● Problem to work on
Copy the listing verbatim, excluding any images found in it.

● Recorded information

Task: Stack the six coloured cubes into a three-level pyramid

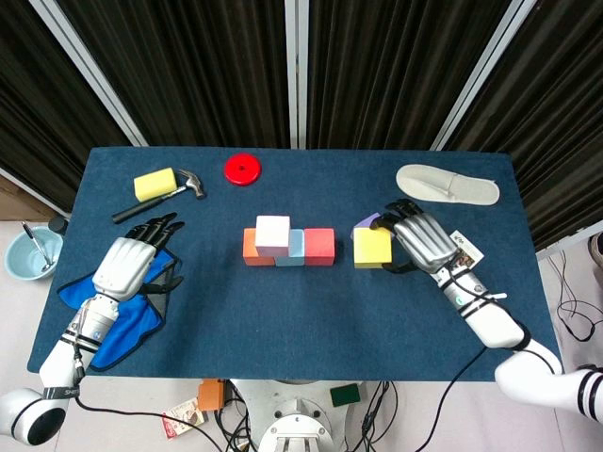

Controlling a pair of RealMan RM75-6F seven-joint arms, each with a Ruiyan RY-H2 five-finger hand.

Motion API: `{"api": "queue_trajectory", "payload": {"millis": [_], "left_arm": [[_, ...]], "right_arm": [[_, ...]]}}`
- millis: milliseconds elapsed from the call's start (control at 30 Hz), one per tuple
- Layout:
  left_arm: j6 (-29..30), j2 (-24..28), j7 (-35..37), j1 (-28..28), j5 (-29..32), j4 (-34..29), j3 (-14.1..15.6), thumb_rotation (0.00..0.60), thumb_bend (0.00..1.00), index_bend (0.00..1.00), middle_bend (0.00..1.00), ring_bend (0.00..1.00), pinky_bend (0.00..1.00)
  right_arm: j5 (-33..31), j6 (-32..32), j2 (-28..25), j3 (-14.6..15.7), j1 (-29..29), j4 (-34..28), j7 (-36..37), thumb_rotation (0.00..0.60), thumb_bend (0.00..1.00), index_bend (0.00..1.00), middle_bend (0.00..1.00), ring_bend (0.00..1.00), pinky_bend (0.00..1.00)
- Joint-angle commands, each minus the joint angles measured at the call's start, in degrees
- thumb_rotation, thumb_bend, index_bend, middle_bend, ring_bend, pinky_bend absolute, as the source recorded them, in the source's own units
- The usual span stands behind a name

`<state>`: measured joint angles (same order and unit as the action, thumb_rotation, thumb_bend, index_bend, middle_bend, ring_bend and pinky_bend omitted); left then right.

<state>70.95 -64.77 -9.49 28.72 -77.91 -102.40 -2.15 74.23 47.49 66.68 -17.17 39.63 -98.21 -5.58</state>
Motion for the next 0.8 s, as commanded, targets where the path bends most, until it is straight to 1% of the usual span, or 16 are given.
{"api": "queue_trajectory", "payload": {"millis": [33, 167, 367, 400, 500, 567, 600, 633, 667, 733, 800], "left_arm": [[-0.16, 0.24, -0.71, -0.52, 0.24, -0.04, 0.17, 0.446, 0.19, 0.10, 0.04, 0.10, 0.23], [-1.44, 0.52, -0.81, -0.87, 0.53, -0.24, 0.53, 0.464, 0.19, 0.10, 0.04, 0.10, 0.23], [-2.36, 0.76, 1.18, -1.30, 0.11, -0.06, 0.35, 0.472, 0.19, 0.10, 0.04, 0.10, 0.23], [-2.39, 0.73, 1.38, -1.38, 0.04, 0.06, 0.29, 0.478, 0.19, 0.10, 0.04, 0.10, 0.23], [-2.69, 0.58, 2.07, -1.58, 0.04, 0.42, 0.12, 0.462, 0.19, 0.10, 0.04, 0.10, 0.23], [-2.95, 0.42, 2.65, -1.64, -0.05, 0.63, 0.03, 0.462, 0.19, 0.10, 0.04, 0.10, 0.23], [-3.13, 0.34, 2.94, -1.67, -0.19, 0.76, 0.00, 0.469, 0.19, 0.10, 0.04, 0.10, 0.23], [-3.28, 0.25, 3.15, -1.67, -0.31, 0.90, -0.02, 0.458, 0.19, 0.10, 0.04, 0.10, 0.23], [-3.43, 0.15, 3.37, -1.68, -0.42, 1.05, -0.07, 0.471, 0.19, 0.10, 0.04, 0.10, 0.23], [-3.61, 0.06, 3.56, -1.70, -0.47, 1.25, -0.19, 0.473, 0.19, 0.10, 0.04, 0.10, 0.23], [-3.71, 0.04, 3.73, -1.74, -0.48, 1.33, -0.38, 0.466, 0.19, 0.10, 0.04, 0.10, 0.23]], "right_arm": [[-2.90, -4.68, 3.40, -2.04, 5.58, 5.02, 0.15, 0.600, 0.28, 0.44, 0.38, 0.15, 0.15], [-4.10, -5.77, 7.47, -2.69, 8.94, 9.83, 1.58, 0.600, 0.28, 0.44, 0.38, 0.15, 0.15], [-3.83, -8.13, 10.70, -2.44, 12.11, 14.76, 5.59, 0.600, 0.28, 0.43, 0.37, 0.15, 0.15], [-3.57, -8.16, 11.17, -2.32, 12.42, 15.34, 6.08, 0.600, 0.28, 0.43, 0.37, 0.15, 0.15], [-3.14, -8.47, 12.38, -1.78, 13.26, 16.63, 7.36, 0.600, 0.26, 0.42, 0.37, 0.14, 0.15], [-3.19, -8.58, 12.90, -1.51, 13.57, 17.15, 8.07, 0.600, 0.25, 0.41, 0.36, 0.13, 0.15], [-3.23, -8.50, 13.23, -1.34, 13.70, 17.53, 8.43, 0.600, 0.25, 0.41, 0.36, 0.13, 0.14], [-3.29, -8.39, 13.49, -1.22, 13.74, 17.77, 8.76, 0.600, 0.25, 0.41, 0.36, 0.13, 0.14], [-3.28, -8.21, 13.86, -1.06, 13.80, 18.13, 9.20, 0.600, 0.25, 0.41, 0.36, 0.14, 0.14], [-3.31, -8.06, 14.41, -0.87, 13.94, 18.56, 9.91, 0.600, 0.25, 0.41, 0.36, 0.14, 0.14], [-3.01, -7.76, 14.98, -0.68, 14.19, 18.93, 10.55, 0.600, 0.25, 0.41, 0.36, 0.13, 0.14]]}}
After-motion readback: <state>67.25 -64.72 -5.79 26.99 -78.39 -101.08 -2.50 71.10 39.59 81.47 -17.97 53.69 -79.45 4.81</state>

● Output
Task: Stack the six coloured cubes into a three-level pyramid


Controlling a pair of RealMan RM75-6F seven-joint arms, each with a Ruiyan RY-H2 five-finger hand.

Motion API: `{"api": "queue_trajectory", "payload": {"millis": [_], "left_arm": [[_, ...]], "right_arm": [[_, ...]]}}`
- millis: milliseconds elapsed from the call's start (control at 30 Hz), one per tuple
- Layout:
  left_arm: j6 (-29..30), j2 (-24..28), j7 (-35..37), j1 (-28..28), j5 (-29..32), j4 (-34..29), j3 (-14.1..15.6), thumb_rotation (0.00..0.60), thumb_bend (0.00..1.00), index_bend (0.00..1.00), middle_bend (0.00..1.00), ring_bend (0.00..1.00), pinky_bend (0.00..1.00)
  right_arm: j5 (-33..31), j6 (-32..32), j2 (-28..25), j3 (-14.6..15.7), j1 (-29..29), j4 (-34..28), j7 (-36..37), thumb_rotation (0.00..0.60), thumb_bend (0.00..1.00), index_bend (0.00..1.00), middle_bend (0.00..1.00), ring_bend (0.00..1.00), pinky_bend (0.00..1.00)
- Joint-angle commands, each minus the joint angles measured at the call's start, in degrees
- thumb_rotation, thumb_bend, index_bend, middle_bend, ring_bend, pinky_bend absolute, as the source recorded them, in the source's own units
- The usual span stands behind a name

`<state>`: measured joint angles (same order and unit as the action, thumb_rotation, thumb_bend, index_bend, middle_bend, ring_bend and pinky_bend omitted); left then right.

<state>70.95 -64.77 -9.49 28.72 -77.91 -102.40 -2.15 74.23 47.49 66.68 -17.17 39.63 -98.21 -5.58</state>
Motion for the next 0.8 s, as commanded, targets where the path bends most, until it is straight to 1% of the usual span, or 16 are given.
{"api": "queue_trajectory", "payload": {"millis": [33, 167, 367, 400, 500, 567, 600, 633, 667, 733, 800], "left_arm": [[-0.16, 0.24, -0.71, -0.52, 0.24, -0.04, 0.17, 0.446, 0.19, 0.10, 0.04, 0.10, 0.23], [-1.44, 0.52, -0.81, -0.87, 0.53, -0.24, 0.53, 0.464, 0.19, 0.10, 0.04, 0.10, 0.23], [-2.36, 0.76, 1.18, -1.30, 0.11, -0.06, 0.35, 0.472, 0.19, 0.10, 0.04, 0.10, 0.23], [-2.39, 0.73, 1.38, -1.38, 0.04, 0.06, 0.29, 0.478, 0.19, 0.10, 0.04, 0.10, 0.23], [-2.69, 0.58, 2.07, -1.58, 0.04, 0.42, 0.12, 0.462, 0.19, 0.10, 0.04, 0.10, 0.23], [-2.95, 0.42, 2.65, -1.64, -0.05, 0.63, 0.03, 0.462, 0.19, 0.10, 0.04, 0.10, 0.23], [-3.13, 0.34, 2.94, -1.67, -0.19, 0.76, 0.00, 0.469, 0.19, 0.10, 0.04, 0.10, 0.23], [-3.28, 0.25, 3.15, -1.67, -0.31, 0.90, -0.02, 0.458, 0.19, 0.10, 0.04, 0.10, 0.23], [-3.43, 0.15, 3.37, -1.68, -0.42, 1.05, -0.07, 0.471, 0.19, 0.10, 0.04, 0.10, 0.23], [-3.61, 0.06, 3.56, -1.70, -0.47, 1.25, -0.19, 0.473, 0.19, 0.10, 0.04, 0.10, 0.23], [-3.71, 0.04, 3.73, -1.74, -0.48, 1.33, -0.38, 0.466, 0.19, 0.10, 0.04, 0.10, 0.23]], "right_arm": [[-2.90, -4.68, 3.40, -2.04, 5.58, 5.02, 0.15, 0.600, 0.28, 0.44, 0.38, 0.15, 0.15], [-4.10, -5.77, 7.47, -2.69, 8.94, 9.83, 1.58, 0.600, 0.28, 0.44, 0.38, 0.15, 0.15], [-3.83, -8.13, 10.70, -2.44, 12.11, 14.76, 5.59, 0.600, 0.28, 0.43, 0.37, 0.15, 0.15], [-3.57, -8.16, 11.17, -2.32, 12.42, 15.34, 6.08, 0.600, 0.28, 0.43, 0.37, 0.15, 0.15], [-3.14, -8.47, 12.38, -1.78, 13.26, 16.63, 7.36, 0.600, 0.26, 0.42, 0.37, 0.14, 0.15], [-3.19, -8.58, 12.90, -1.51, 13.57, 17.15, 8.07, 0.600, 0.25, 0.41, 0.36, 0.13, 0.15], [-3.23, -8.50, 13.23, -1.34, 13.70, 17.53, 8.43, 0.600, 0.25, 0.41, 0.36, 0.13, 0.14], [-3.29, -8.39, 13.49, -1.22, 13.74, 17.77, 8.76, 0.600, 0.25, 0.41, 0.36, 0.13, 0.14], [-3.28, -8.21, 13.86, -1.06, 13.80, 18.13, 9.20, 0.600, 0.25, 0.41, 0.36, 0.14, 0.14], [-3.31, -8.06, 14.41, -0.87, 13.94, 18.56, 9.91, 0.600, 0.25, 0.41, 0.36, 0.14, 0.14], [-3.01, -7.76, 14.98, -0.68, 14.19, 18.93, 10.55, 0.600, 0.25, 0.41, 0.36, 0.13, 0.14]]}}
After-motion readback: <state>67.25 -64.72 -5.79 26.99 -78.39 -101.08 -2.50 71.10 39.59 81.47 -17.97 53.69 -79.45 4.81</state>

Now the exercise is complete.